_The problem:_ Restate word for word the lines of the entries below, starting with the line that holds "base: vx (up" and ending with the line that holds "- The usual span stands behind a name", and no others.

_Input:_
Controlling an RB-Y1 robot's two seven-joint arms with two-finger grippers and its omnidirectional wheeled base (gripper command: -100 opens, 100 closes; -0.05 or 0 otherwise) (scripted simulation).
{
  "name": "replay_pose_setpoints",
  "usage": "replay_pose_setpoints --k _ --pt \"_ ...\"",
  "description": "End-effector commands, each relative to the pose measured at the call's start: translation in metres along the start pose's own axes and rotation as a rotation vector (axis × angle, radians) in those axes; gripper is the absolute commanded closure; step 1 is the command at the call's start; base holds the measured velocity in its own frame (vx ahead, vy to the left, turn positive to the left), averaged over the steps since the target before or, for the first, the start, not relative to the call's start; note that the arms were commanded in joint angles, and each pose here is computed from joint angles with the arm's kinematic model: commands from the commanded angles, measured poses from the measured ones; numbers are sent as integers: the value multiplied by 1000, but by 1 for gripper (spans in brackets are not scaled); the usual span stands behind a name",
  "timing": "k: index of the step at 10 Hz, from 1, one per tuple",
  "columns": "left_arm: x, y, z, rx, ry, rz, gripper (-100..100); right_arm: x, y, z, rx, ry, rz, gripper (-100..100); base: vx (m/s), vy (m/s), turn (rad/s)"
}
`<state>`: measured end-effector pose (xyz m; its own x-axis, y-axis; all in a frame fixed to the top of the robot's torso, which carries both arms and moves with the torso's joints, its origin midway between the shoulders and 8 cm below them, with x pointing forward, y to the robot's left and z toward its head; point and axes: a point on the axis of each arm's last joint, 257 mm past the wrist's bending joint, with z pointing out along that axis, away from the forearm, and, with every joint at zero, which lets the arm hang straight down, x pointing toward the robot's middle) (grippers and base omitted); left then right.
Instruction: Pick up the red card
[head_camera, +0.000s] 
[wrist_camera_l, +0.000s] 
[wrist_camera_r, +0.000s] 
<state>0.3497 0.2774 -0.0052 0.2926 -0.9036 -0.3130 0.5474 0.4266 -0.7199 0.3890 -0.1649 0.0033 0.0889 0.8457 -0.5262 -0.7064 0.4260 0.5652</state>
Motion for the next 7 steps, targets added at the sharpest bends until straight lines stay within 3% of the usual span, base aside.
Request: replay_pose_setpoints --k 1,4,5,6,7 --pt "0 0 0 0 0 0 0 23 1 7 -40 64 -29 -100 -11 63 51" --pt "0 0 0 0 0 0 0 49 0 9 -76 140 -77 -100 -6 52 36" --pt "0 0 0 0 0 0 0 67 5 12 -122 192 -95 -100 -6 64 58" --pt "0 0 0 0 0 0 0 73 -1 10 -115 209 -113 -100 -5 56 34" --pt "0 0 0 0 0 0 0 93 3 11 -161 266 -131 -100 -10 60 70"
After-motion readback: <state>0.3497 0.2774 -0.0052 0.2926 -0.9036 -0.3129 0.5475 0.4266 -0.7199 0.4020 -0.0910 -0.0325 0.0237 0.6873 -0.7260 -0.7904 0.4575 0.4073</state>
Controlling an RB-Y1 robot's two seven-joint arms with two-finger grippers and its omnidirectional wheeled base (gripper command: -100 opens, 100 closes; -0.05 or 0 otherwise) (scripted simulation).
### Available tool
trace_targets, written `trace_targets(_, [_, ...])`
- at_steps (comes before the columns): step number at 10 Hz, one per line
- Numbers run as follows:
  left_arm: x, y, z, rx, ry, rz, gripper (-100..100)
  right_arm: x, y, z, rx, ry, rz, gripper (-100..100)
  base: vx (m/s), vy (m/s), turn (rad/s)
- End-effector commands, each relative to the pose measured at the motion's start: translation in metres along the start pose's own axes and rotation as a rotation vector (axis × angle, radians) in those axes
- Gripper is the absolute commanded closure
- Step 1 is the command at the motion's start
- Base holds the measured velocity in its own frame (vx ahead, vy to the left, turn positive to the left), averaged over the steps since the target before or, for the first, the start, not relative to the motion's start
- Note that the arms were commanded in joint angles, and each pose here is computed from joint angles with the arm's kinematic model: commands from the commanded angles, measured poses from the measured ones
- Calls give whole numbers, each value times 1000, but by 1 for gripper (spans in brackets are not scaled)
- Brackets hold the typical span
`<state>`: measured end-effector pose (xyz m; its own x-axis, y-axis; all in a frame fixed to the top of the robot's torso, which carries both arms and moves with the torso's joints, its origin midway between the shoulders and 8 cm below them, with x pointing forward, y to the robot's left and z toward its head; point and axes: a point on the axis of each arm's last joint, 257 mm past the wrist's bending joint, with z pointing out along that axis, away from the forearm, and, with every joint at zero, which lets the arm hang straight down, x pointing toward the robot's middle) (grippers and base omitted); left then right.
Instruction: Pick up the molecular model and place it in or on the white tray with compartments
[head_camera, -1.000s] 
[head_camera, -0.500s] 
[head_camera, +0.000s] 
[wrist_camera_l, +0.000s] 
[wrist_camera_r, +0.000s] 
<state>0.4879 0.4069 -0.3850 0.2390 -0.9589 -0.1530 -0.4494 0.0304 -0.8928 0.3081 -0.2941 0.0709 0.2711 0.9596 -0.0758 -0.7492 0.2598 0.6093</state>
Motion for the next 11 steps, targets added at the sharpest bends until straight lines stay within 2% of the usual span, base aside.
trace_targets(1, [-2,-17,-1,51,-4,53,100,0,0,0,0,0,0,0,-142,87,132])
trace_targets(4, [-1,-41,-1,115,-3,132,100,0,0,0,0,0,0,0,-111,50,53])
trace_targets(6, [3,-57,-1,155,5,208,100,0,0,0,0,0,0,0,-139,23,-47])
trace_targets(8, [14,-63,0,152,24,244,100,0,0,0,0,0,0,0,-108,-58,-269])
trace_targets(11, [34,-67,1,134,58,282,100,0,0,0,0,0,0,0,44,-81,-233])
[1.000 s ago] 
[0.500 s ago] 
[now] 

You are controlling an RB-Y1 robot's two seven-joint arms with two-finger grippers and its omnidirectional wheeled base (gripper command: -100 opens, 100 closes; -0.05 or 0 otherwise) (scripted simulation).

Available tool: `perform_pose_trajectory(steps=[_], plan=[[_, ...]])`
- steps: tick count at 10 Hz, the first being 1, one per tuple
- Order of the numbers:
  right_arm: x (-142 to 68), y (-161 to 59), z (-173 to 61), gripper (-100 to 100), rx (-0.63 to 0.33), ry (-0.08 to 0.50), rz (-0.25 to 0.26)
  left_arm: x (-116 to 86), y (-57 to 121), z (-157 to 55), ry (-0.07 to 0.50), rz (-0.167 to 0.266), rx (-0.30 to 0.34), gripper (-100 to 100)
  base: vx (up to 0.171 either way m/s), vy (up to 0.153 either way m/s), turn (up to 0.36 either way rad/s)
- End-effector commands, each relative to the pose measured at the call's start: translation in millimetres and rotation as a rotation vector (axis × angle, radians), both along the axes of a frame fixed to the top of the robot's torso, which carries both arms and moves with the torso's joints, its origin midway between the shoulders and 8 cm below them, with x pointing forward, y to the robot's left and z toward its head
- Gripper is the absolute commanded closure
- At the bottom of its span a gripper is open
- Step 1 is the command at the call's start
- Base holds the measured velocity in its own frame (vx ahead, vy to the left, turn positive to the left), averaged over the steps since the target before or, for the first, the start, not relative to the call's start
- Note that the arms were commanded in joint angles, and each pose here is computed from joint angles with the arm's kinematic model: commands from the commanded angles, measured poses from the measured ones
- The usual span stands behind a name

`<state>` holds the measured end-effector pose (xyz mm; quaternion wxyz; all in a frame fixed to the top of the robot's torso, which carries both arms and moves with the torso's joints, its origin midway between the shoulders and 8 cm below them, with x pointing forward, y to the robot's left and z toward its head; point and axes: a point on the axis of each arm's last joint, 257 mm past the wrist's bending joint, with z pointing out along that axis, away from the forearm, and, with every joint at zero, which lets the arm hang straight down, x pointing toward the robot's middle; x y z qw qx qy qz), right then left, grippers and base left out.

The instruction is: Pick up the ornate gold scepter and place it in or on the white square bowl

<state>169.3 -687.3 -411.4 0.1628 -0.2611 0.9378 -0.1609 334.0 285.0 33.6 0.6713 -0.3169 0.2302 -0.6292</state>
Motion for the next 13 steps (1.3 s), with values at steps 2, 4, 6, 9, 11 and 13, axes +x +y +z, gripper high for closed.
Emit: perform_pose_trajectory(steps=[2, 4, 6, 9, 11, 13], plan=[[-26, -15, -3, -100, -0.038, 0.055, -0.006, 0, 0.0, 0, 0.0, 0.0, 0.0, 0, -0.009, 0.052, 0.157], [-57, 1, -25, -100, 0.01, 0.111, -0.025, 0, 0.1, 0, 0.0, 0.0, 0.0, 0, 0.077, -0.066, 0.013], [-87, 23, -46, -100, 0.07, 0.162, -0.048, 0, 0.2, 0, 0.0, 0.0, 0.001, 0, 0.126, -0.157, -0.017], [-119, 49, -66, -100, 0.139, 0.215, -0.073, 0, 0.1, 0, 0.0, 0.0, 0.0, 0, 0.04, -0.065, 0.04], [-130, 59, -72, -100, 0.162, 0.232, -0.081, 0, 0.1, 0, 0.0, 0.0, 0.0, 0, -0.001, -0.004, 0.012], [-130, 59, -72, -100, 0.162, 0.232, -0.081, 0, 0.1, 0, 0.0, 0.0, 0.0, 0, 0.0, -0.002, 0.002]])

_Task output:_
  base: vx (up to 0.171 either way m/s), vy (up to 0.153 either way m/s), turn (up to 0.36 either way rad/s)
- End-effector commands, each relative to the pose measured at the call's start: translation in millimetres and rotation as a rotation vector (axis × angle, radians), both along the axes of a frame fixed to the top of the robot's torso, which carries both arms and moves with the torso's joints, its origin midway between the shoulders and 8 cm below them, with x pointing forward, y to the robot's left and z toward its head
- Gripper is the absolute commanded closure
- At the bottom of its span a gripper is open
- Step 1 is the command at the call's start
- Base holds the measured velocity in its own frame (vx ahead, vy to the left, turn positive to the left), averaged over the steps since the target before or, for the first, the start, not relative to the call's start
- Note that the arms were commanded in joint angles, and each pose here is computed from joint angles with the arm's kinematic model: commands from the commanded angles, measured poses from the measured ones
- The usual span stands behind a name

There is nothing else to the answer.